■ Task objective: Below are lines of data, and only some are wanted. Please repeat exactly those from the line that has "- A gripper" through the line that has "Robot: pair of".
(Information provided Opens)
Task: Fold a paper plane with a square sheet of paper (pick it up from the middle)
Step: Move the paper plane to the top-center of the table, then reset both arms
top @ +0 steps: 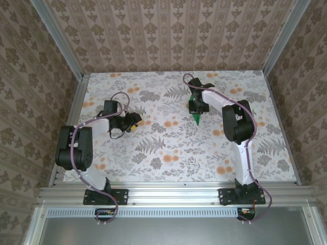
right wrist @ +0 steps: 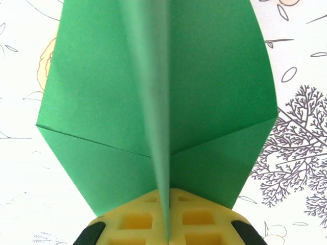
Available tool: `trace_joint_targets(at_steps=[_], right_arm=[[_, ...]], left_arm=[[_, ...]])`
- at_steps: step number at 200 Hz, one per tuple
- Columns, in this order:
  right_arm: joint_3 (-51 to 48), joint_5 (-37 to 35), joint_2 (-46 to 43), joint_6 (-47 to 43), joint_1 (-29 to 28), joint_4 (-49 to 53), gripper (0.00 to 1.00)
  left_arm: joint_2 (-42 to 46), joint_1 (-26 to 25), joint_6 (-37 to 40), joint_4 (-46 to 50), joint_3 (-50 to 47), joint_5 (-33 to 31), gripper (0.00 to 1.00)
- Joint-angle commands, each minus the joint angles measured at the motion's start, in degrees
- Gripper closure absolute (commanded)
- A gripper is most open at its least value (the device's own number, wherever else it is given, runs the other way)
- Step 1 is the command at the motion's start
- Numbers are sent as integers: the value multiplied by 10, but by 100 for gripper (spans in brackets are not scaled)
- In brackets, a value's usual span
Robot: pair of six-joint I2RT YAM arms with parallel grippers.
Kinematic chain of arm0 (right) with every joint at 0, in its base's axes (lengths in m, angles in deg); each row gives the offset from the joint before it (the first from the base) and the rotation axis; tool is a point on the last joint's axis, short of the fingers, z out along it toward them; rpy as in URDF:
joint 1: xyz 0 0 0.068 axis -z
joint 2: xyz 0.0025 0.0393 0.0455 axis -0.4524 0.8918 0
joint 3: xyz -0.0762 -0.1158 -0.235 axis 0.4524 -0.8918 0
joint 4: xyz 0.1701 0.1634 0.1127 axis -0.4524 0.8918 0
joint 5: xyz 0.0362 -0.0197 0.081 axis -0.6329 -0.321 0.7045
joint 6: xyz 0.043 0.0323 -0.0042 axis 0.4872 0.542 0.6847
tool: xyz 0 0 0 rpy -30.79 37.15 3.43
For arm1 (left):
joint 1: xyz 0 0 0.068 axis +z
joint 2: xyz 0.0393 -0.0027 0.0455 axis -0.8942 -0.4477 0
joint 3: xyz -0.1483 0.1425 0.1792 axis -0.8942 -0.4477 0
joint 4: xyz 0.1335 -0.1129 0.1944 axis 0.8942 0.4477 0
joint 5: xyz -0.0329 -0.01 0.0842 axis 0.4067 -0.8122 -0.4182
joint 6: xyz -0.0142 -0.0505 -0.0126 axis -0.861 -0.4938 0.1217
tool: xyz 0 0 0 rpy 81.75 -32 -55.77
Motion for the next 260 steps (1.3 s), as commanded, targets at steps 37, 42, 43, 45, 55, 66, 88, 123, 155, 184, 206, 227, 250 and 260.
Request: trace_joint_targets(at_steps=[37, 42, 43, 45, 55, 66, 88, 123, 155, 184, 206, 227, 250, 260], right_arm=[[12, -21, -27, 5, -6, 32, 70], [10, -23, -38, 6, -6, 31, 67], [10, -24, -41, 6, -6, 30, 66], [10, -25, -46, 6, -6, 29, 65], [-1, -30, -77, 7, -7, 22, 56], [-20, -37, -119, 8, -7, 7, 49], [-75, -60, -214, 8, -4, -40, 37], [-202, -122, -371, 7, 19, -153, 18], [-337, -180, -505, -11, 62, -274, 0], [-419, -209, -567, -8, 114, -326, 0], [-474, -235, -589, -19, 141, -361, 0], [-551, -236, -608, -37, 155, -432, 0], [-639, -233, -618, -66, 158, -530, 0], [-668, -235, -621, -79, 158, -560, 0]], left_arm=[[18, 2, 22, 17, 6, -2, 50], [20, 2, 25, 23, 8, -21, 51], [20, 2, 25, 25, 9, -23, 50], [22, 2, 27, 28, 10, -26, 50], [30, 2, 35, 45, 20, -41, 50], [41, 3, 45, 66, 30, -63, 50], [69, 9, 61, 101, 50, -112, 49], [128, 33, 90, 145, 66, -200, 45], [194, 50, 131, 155, 60, -306, 30], [255, 50, 186, 131, 36, -411, 8], [290, 51, 214, 90, 6, -483, 0], [310, 51, 239, 33, -36, -545, 0], [313, 54, 269, -33, -86, -600, 0], [312, 53, 295, -67, -111, -616, 0]])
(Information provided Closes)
■ Finished exercise:
- A gripper is most open at its least value (the device's own number, wherever else it is given, runs the other way)
- Step 1 is the command at the motion's start
- Numbers are sent as integers: the value multiplied by 10, but by 100 for gripper (spans in brackets are not scaled)
- In brackets, a value's usual span
Robot: pair of six-joint I2RT YAM arms with parallel grippers.

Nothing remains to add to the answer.